* **Work instruction**: Down to the last line, restate the records below word for word, dropping every image.

* **Data extract**:
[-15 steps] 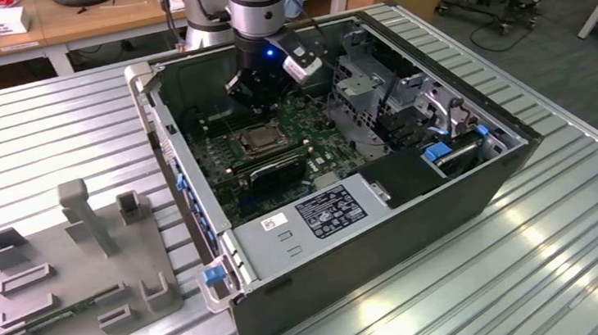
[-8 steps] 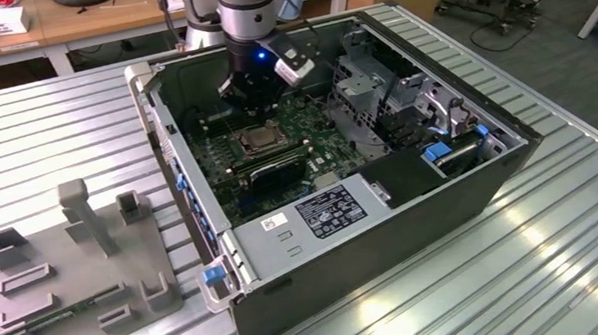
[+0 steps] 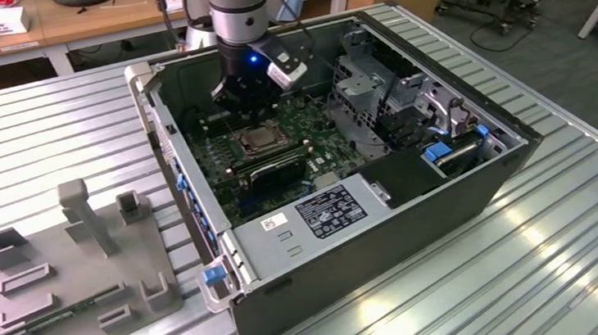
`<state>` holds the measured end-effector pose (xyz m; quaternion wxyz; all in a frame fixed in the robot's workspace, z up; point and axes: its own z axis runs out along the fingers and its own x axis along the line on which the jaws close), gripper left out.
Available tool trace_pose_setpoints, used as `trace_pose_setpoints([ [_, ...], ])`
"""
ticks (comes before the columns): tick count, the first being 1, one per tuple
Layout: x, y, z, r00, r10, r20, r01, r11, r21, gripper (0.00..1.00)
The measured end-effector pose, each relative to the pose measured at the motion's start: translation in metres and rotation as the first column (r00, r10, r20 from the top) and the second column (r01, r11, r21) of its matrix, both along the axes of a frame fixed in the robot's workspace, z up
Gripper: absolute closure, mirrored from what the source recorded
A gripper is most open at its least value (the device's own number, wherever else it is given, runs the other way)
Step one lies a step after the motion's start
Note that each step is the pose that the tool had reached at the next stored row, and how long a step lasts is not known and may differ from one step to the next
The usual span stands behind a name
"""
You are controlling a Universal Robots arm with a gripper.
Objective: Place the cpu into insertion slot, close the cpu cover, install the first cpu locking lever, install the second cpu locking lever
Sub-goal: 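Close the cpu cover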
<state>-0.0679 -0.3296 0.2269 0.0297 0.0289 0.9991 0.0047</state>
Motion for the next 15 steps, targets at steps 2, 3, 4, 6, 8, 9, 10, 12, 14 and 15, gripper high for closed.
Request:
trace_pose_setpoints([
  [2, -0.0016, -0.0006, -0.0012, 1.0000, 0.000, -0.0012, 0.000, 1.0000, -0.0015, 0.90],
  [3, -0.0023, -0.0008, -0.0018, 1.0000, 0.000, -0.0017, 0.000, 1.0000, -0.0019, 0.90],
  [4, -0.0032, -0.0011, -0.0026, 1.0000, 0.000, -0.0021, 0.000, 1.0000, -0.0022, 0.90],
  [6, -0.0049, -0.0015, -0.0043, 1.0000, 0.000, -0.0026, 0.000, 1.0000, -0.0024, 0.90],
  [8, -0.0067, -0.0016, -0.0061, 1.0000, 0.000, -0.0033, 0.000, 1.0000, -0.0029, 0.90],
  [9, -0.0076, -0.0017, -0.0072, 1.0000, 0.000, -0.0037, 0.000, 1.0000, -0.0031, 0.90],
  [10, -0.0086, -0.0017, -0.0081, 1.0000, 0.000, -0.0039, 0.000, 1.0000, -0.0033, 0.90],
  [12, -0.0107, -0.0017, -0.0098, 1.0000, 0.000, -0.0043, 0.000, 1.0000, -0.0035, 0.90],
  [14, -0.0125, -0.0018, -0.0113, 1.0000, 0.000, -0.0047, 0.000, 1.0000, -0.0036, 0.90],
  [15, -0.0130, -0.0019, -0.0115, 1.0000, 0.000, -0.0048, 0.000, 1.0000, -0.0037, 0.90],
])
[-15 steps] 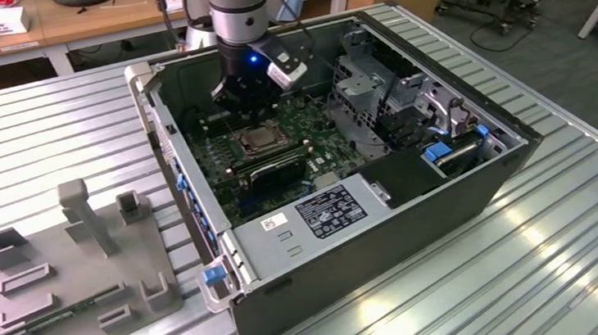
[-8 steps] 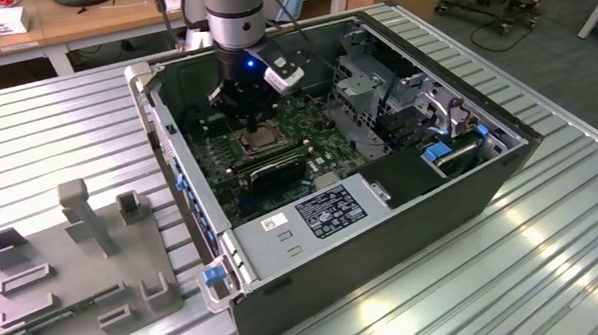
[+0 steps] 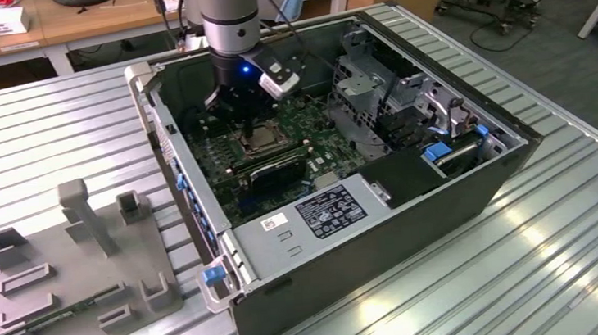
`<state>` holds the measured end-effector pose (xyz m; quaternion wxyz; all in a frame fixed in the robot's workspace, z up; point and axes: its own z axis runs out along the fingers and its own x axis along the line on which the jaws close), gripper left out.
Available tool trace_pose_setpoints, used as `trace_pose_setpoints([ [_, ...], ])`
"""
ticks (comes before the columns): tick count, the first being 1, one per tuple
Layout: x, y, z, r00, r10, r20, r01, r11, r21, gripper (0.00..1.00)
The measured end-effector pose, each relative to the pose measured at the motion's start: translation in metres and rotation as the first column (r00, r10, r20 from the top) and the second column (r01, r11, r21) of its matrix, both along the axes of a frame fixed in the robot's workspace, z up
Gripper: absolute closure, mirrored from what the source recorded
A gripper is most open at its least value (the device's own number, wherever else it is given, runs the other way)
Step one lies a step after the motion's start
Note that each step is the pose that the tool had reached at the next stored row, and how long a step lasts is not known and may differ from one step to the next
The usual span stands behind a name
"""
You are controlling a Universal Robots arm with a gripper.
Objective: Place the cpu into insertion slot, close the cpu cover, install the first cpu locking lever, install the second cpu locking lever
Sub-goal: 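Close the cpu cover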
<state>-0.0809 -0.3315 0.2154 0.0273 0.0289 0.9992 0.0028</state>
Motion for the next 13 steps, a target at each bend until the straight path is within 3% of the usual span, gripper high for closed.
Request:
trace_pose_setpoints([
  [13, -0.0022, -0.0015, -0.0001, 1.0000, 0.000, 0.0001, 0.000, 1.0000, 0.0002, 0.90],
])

* **Solution to this task**:
[-15 steps] 
[-8 steps] 
[+0 steps] 
`<state>` holds the measured end-effector pose (xyz m; quaternion wxyz; all in a frame fixed in the robot's workspace, z up; point and axes: its own z axis runs out along the fingers and its own x axis along the line on which the jaws close), gripper left out.
Available tool trace_pose_setpoints, used as `trace_pose_setpoints([ [_, ...], ])`
"""
ticks (comes before the columns): tick count, the first being 1, one per tuple
Layout: x, y, z, r00, r10, r20, r01, r11, r21, gripper (0.00..1.00)
The measured end-effector pose, each relative to the pose measured at the motion's start: translation in metres and rotation as the first column (r00, r10, r20 from the top) and the second column (r01, r11, r21) of its matrix, both along the axes of a frame fixed in the robot's workspace, z up
Gripper: absolute closure, mirrored from what the source recorded
A gripper is most open at its least value (the device's own number, wherever else it is given, runs the other way)
Step one lies a step after the motion's start
Note that each step is the pose that the tool had reached at the next stored row, and how long a step lasts is not known and may differ from one step to the next
The usual span stands behind a name
"""
You are controlling a Universal Robots arm with a gripper.
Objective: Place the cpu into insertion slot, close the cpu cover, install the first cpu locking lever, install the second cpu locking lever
Sub-goal: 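Close the cpu cover
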<state>-0.0679 -0.3296 0.2269 0.0297 0.0289 0.9991 0.0047</state>
Motion for the next 15 steps, targets at steps 2, 3, 4, 6, 8, 9, 10, 12, 14 and 15, gripper high for closed.
Request:
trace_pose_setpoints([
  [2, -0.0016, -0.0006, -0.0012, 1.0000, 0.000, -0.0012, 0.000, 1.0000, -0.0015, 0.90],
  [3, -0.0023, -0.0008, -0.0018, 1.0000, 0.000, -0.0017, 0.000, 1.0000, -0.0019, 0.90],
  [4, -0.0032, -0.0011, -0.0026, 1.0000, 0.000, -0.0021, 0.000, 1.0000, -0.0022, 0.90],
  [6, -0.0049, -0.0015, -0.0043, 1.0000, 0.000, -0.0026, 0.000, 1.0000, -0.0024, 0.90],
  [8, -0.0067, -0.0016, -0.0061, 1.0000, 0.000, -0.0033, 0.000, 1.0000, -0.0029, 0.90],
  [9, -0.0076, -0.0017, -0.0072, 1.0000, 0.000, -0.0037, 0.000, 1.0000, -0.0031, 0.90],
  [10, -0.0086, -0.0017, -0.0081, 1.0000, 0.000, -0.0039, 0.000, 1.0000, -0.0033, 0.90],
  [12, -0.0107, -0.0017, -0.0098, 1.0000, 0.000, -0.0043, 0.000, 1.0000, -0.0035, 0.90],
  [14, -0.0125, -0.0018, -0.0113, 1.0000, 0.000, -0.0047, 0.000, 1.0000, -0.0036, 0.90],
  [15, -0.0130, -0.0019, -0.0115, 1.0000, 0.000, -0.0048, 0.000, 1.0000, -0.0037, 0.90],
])
[-15 steps] 
[-8 steps] 
[+0 steps] 
`<state>` holds the measured end-effector pose (xyz m; quaternion wxyz; all in a frame fixed in the robot's workspace, z up; point and axes: its own z axis runs out along the fingers and its own x axis along the line on which the jaws close), gripper left out.
Available tool trace_pose_setpoints, used as `trace_pose_setpoints([ [_, ...], ])`
"""
ticks (comes before the columns): tick count, the first being 1, one per tuple
Layout: x, y, z, r00, r10, r20, r01, r11, r21, gripper (0.00..1.00)
The measured end-effector pose, each relative to the pose measured at the motion's start: translation in metres and rotation as the first column (r00, r10, r20 from the top) and the second column (r01, r11, r21) of its matrix, both along the axes of a frame fixed in the robot's workspace, z up
Gripper: absolute closure, mirrored from what the source recorded
A gripper is most open at its least value (the device's own number, wherever else it is given, runs the other way)
Step one lies a step after the motion's start
Note that each step is the pose that the tool had reached at the next stored row, and how long a step lasts is not known and may differ from one step to the next
The usual span stands behind a name
"""
You are controlling a Universal Robots arm with a gripper.
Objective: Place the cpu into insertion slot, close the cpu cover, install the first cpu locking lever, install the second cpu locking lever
Sub-goal: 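Close the cpu cover
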<state>-0.0809 -0.3315 0.2154 0.0273 0.0289 0.9992 0.0028</state>
Motion for the next 13 steps, a target at each bend until the straight path is within 3% of the usual span, gripper high for closed.
Request:
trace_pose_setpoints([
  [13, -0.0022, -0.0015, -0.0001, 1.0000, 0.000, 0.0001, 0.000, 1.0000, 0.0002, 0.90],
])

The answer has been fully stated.